Health care fraud and abuse is an important and conspicuous factor in the resource and finance drain in the US healthcare system and is responsible, to an extent, for the escalating healthcare costs.
According to a report by Thomson Reuters on US healthcare spending, the US healthcare system wastes between $505 billion and $850 billion every year, out of which the waste caused due to Fraud and abuse constitutes $200 billion, or 22% of healthcare waste every year.
The following chart shows the percentage of waste caused due to different parameters in the US healthcare spending.

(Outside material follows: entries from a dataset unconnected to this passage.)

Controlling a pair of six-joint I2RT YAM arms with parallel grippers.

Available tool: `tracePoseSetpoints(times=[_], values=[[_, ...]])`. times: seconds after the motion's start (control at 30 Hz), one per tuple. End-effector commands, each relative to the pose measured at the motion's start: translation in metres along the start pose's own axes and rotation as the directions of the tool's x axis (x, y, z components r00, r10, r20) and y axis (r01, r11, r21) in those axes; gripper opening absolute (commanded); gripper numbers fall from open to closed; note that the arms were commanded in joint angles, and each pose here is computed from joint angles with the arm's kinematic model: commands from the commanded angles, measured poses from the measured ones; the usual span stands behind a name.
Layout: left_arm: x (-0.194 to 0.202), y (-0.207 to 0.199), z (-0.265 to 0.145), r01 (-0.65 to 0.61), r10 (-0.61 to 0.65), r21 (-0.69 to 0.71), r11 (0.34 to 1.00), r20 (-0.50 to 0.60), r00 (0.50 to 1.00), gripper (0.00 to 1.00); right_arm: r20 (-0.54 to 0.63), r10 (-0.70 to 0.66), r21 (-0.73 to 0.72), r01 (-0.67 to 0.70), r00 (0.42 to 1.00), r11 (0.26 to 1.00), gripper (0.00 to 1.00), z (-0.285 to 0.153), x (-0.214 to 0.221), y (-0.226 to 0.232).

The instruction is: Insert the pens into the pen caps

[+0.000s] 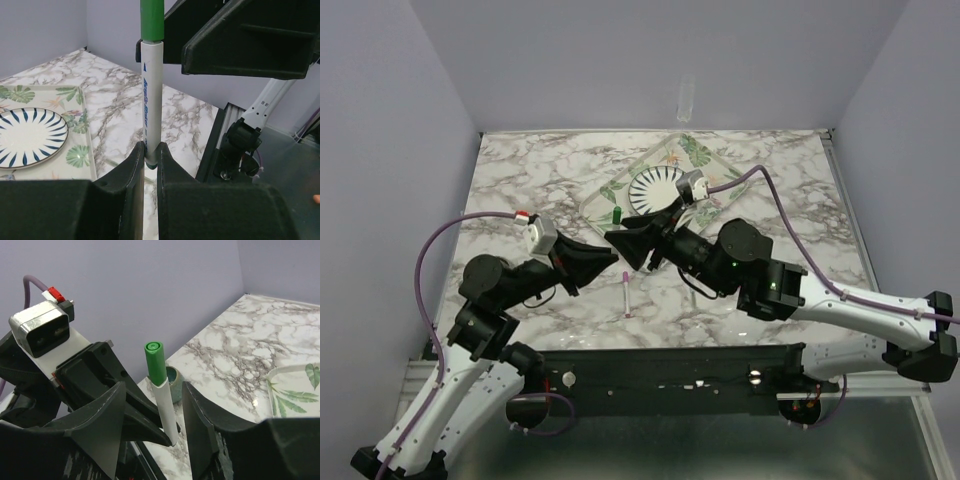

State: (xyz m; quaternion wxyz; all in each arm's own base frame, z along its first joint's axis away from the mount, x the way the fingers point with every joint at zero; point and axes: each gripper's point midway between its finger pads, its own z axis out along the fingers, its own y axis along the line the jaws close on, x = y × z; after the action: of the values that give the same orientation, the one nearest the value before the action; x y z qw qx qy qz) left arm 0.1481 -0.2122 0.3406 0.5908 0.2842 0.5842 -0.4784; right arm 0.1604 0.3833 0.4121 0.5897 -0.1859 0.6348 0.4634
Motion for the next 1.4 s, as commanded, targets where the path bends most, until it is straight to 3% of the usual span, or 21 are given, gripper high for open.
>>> tracePoseSetpoints(times=[0.0,0.17,0.53,0.63,0.8,0.97,1.0,1.1,1.37], values=[[-0.023,-0.018,-0.004,-0.046,0.043,0.056,0.997,0.059,0.997,0.0,-0.008,-0.013,-0.009,0.013,1.0,1.0,0.55,0.007,-0.003,0.007],[-0.025,-0.02,-0.006,-0.053,0.049,0.06,0.997,0.067,0.997,0.0,-0.014,0.003,-0.02,-0.004,1.0,1.0,0.45,0.008,0.0,0.01],[-0.031,-0.023,-0.005,-0.054,0.048,0.072,0.996,0.081,0.996,0.0,-0.024,0.01,-0.073,-0.012,1.0,0.997,0.36,0.006,0.006,0.018],[-0.032,-0.024,-0.004,-0.05,0.043,0.079,0.996,0.082,0.996,0.0,-0.018,0.011,-0.077,-0.012,1.0,0.997,0.29,0.005,0.005,0.018],[-0.033,-0.025,-0.002,-0.039,0.031,0.088,0.995,0.084,0.996,0.0,0.001,0.015,-0.099,-0.014,1.0,0.995,0.01,0.001,0.002,0.02],[-0.035,-0.024,0.003,-0.013,0.006,0.097,0.995,0.07,0.998,0.01,0.026,0.031,-0.134,-0.027,0.999,0.991,0.01,-0.005,-0.003,0.024],[-0.034,-0.023,0.004,-0.003,-0.004,0.098,0.995,0.063,0.998,0.11,0.027,0.032,-0.144,-0.028,0.999,0.989,0.01,-0.006,-0.003,0.026],[-0.036,-0.024,0.009,0.014,-0.021,0.114,0.993,0.06,0.998,0.27,0.029,0.03,-0.171,-0.024,0.999,0.985,0.01,-0.008,-0.001,0.029],[-0.051,-0.029,0.019,0.011,-0.022,0.164,0.986,0.066,0.998,0.44,0.038,0.035,-0.211,-0.026,0.999,0.977,0.01,-0.017,-0.001,0.033]])
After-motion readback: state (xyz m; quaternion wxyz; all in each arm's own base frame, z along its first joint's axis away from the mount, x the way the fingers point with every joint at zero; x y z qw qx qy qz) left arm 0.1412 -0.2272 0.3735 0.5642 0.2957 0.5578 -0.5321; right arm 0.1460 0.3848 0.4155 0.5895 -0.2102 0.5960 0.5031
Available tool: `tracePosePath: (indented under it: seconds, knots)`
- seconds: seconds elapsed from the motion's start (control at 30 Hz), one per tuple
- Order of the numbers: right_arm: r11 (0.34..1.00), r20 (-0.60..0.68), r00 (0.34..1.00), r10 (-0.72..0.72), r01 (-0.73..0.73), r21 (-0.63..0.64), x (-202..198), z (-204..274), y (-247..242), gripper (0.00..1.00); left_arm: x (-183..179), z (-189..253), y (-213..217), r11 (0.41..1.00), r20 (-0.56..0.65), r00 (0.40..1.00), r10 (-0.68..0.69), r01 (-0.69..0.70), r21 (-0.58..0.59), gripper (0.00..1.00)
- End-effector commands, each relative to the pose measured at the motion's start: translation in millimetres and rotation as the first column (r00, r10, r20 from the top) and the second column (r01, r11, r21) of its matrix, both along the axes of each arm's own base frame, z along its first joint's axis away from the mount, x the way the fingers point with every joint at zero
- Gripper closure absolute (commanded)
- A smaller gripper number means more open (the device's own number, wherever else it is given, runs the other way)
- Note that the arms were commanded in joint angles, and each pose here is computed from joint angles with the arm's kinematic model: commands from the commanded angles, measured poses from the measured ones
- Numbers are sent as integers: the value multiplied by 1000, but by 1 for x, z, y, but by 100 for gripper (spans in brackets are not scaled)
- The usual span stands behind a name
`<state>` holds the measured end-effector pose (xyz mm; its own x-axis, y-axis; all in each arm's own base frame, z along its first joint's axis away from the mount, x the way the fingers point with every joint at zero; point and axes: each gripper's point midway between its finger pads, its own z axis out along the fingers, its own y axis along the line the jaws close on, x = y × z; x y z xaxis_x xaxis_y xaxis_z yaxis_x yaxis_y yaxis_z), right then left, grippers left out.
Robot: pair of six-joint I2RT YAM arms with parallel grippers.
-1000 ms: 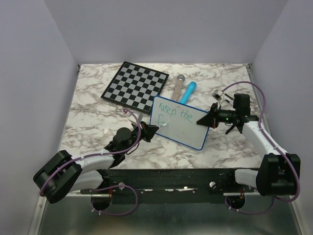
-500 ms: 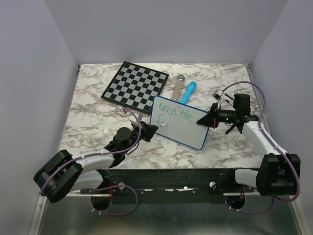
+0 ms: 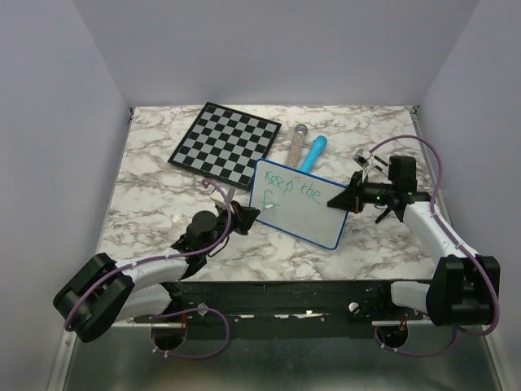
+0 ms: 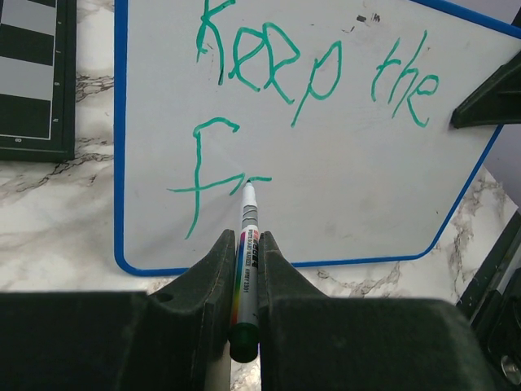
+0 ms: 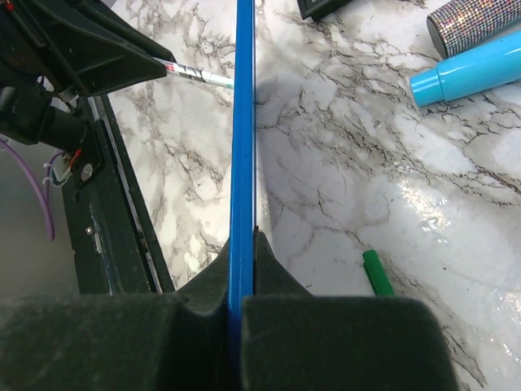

What is healthcare fraud and abuse?
Health care fraud is a criminal act in which a consumer or physician(s) deliberately misrepresents facts or information, for the purpose of undeserved or greater reimbursement. Health care abuse is a reckless disregard or conduct that goes against and is inconsistent with acceptable business and/or medical practices resulting in greater reimbursement.
How to prevent it?
Health care fraud and abuse has played such a vital role in increasing the cost of health care and has become a pertinent issue for the government as well as the general public. The question is how to prevent it?
Both Consumers and physicians have to be alert to the possibility of fraud and abuse and work to prevent it. Consumers need to get involved with their health care beyond the point of going to the doctor and taking medication. They need to be educated on their insurance plan, how much they pay, the proper names of their ailments, and they need to keep track of the services they receive and why they receive them. Simple tips that may help prevent fraud and abuse include:
- Review Explanation of Benefits to ensure accurate dates of service, name of providers, and types of services reported
- Protect insurance card and personal information at all times
- Count pills each time they pick up a prescription
- Research providers with state’s medical boards
- Report suspected fraud and abuse as soon as possible
Along with consumers, physicians too must check for any unintentional fraud and abuse happening around them. They can have training and awareness amongst their staff to prevent unintentional fraud. These joint efforts would definitely check the fraud and abuse rate in the United States and ultimately bring down the overall cost of healthcare.